Well it's time to start packing.  My time in Jamaica is drawing near to close.  Luckily I got to snorkel just once before the storm began 'again' today.  Tomorrow back in the air heading to Southern California where many things have been put on hold for two weeks ready to be attended to when I arrive.

Part of me is sad, I haven't been much help to the people here, or to the providers for that matter; though I saw as many children as I could, the parents and children still need more.  More time with the physicians to help them understand their child better, more accessible resources at low or no cost.  But I learned.  I learned people here still care about their patients and try to give them the best have and the best of themselves.  I learned that physicians use their own money at times to help patients get the interventions they need!

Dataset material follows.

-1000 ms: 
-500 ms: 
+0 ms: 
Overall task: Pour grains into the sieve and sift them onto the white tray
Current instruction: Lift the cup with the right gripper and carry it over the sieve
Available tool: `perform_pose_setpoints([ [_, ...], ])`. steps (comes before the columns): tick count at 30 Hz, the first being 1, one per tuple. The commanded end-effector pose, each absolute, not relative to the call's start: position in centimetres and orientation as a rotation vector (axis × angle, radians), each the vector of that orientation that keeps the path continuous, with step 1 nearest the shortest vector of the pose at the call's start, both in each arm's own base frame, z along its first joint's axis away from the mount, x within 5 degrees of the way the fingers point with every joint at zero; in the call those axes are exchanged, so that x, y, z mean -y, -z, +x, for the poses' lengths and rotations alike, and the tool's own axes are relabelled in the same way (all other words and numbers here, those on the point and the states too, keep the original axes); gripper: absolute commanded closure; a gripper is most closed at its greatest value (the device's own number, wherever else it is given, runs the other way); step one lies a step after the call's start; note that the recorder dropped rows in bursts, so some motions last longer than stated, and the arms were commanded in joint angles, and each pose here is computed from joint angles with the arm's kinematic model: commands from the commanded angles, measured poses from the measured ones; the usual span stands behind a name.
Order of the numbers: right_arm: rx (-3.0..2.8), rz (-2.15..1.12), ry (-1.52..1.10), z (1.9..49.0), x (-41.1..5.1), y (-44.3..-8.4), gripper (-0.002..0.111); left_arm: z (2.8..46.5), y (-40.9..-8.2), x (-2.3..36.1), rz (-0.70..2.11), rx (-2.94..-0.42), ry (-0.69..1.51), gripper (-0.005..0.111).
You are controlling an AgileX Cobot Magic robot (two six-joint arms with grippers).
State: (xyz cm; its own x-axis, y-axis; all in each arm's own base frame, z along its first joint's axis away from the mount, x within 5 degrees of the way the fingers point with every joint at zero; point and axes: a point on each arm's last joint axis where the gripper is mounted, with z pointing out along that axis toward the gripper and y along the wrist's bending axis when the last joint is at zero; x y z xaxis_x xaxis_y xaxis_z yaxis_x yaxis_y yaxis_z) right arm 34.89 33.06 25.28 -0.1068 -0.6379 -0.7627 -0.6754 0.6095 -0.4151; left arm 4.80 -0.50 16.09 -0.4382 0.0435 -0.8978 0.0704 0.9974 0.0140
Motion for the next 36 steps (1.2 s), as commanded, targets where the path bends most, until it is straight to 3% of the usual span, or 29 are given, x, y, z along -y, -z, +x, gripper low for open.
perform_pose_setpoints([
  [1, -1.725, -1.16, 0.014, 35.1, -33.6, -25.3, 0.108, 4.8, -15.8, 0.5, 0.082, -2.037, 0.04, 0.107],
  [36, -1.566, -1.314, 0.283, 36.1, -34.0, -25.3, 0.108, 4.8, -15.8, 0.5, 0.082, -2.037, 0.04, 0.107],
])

I learned that the Accident and Emergency department in Annotto Bay is expected to see more patients per day or they may have money taken away from them.  Which is hard to believe isn't it?  One of the last patients I happen to look in on who came into the A/E at Annotto Bay was a lady who had a previous Subarachnoid Hemorrhage, sent home, then told to follow up.  She didn't make it to her appt because she got a headache and began vomiting beforehand.  Her family brought her in as fast as they could, but she was unresponsive on arrival.  Wouldn't it be faster to have called an ambulance?  Nope, her daughter said that would have taken way too long.  As it was, Annotto Bay had to transfer this woman to Kingston because they can't even do a CT at Annotto Bay.  Talk about limitations.  Of course, what we take for granted in the US; 7 minutes response time for an emergency 911 call.  CTs and specialists to handle bleeding in the brain.  We would have the resources to possibly save this woman, but here she lives just too far away from the care she needed.  And then to have money taken from that system?  I hope those providers will be able to have a voice to help advocate for themselves and their hospital system.  I hope the people who understand the situation do too.  Ms. Meeks, thank you for all you do!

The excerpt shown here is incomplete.